**Work task**:
Return a copy of every line in the records that includes the word "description".

Dataset records below:

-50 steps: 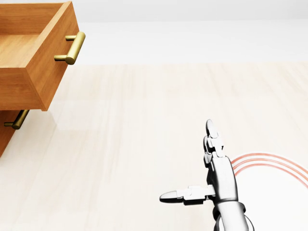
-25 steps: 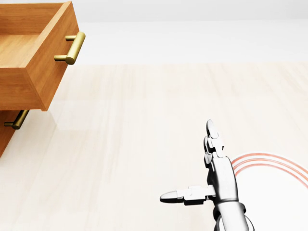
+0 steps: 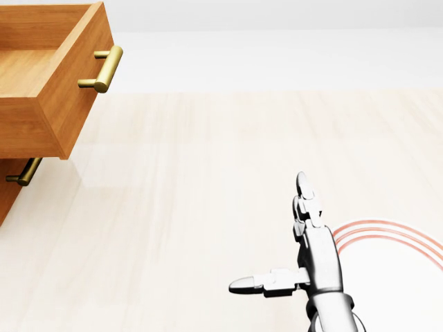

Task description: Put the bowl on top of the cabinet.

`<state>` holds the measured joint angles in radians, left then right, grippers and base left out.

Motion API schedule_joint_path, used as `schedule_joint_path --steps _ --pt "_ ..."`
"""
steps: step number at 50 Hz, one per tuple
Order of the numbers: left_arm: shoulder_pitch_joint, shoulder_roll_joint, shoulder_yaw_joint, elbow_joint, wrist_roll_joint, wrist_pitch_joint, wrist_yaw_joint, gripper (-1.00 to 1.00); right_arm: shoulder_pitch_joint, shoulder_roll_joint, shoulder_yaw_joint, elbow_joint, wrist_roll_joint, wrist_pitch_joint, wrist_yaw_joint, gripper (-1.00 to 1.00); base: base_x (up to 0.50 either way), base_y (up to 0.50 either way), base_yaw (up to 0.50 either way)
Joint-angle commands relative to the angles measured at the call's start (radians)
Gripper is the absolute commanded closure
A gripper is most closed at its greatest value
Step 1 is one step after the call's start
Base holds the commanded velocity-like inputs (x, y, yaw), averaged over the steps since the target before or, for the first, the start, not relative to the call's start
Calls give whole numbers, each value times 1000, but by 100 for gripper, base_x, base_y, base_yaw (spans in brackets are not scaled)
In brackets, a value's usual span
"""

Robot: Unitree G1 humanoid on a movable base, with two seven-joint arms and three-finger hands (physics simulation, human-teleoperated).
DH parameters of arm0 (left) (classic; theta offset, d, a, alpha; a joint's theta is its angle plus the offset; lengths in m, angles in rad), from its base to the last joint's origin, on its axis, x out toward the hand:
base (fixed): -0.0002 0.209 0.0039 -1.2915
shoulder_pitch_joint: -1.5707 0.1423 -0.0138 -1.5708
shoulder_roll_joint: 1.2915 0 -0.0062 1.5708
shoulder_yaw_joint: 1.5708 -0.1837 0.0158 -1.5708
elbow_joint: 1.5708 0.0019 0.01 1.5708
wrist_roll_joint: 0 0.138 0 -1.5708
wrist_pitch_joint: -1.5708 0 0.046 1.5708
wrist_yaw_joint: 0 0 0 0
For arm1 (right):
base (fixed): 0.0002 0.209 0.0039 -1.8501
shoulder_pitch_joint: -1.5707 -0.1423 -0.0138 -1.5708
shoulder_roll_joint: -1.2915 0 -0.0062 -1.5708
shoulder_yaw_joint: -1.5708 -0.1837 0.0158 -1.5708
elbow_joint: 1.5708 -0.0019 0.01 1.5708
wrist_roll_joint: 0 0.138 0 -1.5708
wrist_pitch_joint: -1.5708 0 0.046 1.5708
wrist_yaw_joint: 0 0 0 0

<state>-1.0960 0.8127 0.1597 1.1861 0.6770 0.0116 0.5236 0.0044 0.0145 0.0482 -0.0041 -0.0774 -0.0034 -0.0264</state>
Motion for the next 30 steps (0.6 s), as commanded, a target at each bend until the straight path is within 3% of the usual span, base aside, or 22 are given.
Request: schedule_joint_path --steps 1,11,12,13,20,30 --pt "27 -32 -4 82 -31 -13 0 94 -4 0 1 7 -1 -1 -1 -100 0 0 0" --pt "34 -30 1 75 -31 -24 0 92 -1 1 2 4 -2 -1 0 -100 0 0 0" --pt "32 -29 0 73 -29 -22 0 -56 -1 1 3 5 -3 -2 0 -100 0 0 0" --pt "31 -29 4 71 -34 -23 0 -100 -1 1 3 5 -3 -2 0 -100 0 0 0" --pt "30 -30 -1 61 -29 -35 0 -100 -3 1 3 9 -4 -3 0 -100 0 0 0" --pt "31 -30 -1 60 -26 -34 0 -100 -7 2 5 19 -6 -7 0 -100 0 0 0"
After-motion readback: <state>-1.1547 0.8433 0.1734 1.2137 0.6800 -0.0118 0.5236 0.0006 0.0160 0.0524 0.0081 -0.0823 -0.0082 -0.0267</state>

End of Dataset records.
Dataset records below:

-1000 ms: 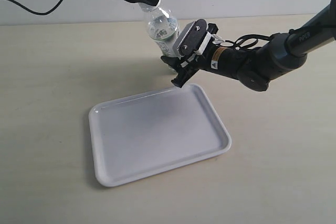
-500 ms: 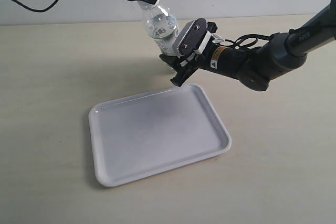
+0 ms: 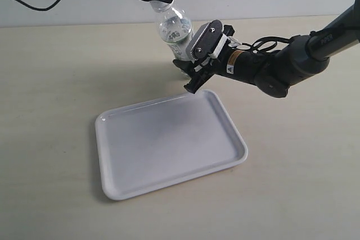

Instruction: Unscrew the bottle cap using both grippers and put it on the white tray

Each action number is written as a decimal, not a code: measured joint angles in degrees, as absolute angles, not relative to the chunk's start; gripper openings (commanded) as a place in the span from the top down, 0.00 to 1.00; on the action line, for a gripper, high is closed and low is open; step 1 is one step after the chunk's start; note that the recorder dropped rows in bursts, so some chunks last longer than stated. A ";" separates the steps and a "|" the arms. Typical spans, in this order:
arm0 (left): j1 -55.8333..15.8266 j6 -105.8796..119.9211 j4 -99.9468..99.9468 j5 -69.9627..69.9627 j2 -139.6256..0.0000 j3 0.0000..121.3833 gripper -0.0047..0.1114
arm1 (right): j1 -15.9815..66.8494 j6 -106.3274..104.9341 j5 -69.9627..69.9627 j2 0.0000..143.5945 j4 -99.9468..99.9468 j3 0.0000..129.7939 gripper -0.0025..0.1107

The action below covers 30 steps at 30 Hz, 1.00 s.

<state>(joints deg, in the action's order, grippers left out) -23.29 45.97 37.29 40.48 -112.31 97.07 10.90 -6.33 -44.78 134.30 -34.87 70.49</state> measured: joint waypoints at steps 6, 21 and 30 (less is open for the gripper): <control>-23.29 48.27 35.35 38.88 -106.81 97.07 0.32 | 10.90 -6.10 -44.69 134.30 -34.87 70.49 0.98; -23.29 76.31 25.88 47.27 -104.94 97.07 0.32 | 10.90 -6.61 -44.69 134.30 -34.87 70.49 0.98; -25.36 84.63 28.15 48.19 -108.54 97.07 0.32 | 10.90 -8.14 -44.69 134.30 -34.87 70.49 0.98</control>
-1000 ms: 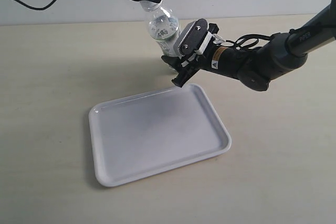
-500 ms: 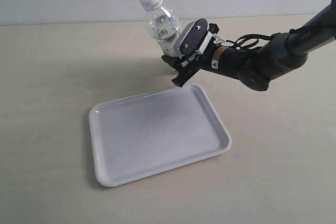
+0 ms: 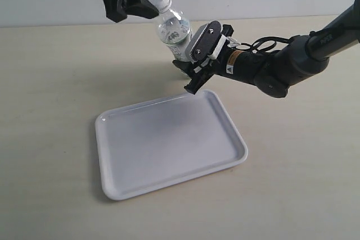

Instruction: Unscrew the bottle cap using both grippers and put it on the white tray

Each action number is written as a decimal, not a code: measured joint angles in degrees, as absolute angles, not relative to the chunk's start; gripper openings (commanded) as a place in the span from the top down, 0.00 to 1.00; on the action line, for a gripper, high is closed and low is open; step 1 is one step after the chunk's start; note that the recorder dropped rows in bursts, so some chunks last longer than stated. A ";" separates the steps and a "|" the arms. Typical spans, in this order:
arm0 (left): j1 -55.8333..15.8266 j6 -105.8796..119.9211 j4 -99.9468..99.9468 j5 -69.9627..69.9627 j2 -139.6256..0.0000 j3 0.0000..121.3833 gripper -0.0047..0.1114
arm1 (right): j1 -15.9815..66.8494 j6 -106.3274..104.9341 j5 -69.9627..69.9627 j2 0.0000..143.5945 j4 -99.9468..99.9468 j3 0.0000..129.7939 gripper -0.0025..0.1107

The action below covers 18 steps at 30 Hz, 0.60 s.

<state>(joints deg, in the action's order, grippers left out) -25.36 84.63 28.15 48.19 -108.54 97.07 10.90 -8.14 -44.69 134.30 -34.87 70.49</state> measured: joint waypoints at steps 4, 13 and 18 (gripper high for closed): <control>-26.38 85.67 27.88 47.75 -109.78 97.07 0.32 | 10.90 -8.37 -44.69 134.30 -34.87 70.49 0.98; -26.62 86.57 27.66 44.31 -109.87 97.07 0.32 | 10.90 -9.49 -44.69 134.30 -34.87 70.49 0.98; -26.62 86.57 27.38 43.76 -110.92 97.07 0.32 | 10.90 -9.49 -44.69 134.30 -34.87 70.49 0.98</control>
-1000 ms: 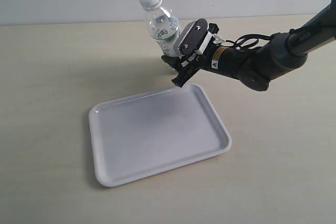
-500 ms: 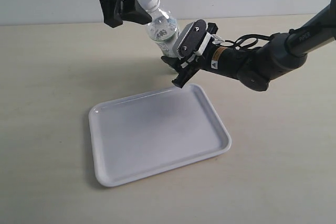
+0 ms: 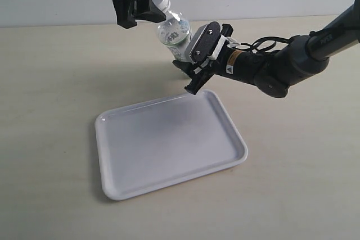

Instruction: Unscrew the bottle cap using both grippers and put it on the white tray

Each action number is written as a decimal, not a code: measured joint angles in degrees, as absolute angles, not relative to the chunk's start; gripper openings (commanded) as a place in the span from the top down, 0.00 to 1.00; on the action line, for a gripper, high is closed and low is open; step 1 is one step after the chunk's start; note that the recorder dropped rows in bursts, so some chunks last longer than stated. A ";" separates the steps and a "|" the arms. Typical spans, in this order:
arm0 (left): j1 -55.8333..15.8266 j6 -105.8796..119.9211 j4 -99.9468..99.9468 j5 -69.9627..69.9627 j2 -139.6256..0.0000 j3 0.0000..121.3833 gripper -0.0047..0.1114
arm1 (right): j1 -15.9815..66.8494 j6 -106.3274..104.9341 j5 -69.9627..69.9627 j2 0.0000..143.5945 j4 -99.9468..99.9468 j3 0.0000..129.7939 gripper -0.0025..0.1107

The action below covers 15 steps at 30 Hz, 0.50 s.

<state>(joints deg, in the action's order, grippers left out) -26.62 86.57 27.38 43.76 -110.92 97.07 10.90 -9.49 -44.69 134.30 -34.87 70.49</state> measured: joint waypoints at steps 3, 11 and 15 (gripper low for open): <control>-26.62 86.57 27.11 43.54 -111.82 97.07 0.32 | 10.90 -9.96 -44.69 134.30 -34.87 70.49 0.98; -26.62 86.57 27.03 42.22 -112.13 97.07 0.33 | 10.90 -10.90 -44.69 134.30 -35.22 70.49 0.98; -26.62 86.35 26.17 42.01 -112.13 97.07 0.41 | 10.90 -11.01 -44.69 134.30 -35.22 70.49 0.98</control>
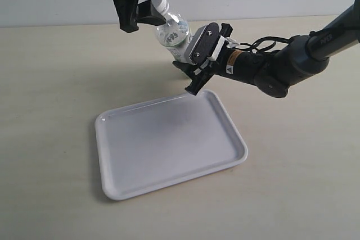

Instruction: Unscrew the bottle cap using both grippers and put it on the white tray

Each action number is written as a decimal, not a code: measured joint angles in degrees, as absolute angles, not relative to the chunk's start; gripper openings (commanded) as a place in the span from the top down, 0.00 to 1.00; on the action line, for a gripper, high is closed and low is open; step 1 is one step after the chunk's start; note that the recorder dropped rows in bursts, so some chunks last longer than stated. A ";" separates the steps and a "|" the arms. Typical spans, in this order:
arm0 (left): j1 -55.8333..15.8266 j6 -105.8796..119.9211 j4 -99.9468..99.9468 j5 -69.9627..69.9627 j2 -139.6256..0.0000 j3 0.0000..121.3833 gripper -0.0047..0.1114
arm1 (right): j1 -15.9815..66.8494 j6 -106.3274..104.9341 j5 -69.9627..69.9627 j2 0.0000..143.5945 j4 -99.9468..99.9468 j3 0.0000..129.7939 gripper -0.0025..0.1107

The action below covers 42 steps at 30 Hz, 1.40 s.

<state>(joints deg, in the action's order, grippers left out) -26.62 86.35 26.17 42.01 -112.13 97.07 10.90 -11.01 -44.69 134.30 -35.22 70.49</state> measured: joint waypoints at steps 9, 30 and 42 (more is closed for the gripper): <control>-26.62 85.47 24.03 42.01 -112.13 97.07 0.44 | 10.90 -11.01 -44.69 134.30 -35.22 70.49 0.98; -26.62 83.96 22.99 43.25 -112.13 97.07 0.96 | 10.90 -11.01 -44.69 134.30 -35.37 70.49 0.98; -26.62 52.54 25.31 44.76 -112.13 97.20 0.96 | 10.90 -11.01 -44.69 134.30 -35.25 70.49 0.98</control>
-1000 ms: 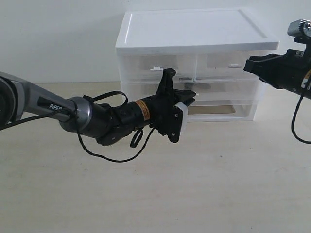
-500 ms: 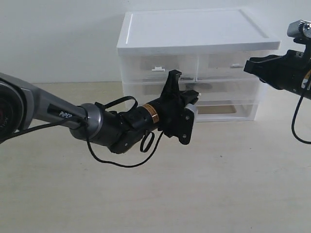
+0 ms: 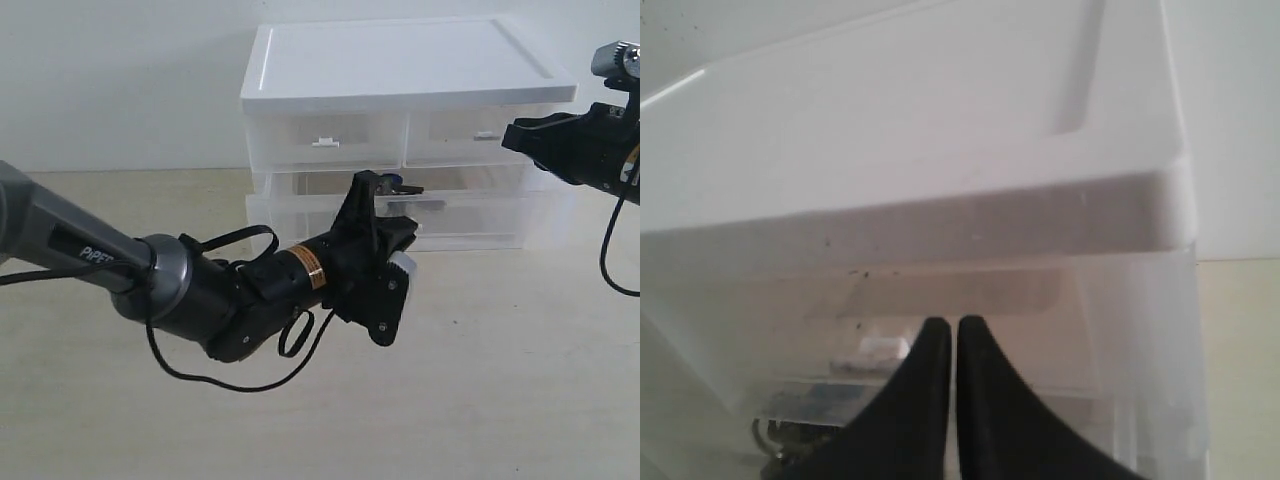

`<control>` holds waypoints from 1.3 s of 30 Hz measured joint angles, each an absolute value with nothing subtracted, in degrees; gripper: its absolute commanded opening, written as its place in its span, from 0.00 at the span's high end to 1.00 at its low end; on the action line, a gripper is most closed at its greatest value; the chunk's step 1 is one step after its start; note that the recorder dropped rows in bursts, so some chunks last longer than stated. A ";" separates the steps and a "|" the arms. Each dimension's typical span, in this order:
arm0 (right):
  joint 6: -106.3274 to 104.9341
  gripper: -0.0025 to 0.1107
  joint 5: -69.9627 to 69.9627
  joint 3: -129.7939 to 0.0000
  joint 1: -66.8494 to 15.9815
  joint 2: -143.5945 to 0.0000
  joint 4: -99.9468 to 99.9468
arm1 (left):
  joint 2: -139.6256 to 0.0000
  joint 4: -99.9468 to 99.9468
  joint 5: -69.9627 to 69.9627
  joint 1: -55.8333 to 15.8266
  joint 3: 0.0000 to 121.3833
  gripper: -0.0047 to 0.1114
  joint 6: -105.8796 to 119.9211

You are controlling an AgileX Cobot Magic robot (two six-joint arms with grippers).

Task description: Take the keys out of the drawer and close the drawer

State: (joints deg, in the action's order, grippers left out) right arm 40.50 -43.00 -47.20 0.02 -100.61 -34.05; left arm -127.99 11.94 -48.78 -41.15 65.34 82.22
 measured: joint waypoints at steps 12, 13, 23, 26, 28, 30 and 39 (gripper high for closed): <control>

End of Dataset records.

**Output below**:
Task description: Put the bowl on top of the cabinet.
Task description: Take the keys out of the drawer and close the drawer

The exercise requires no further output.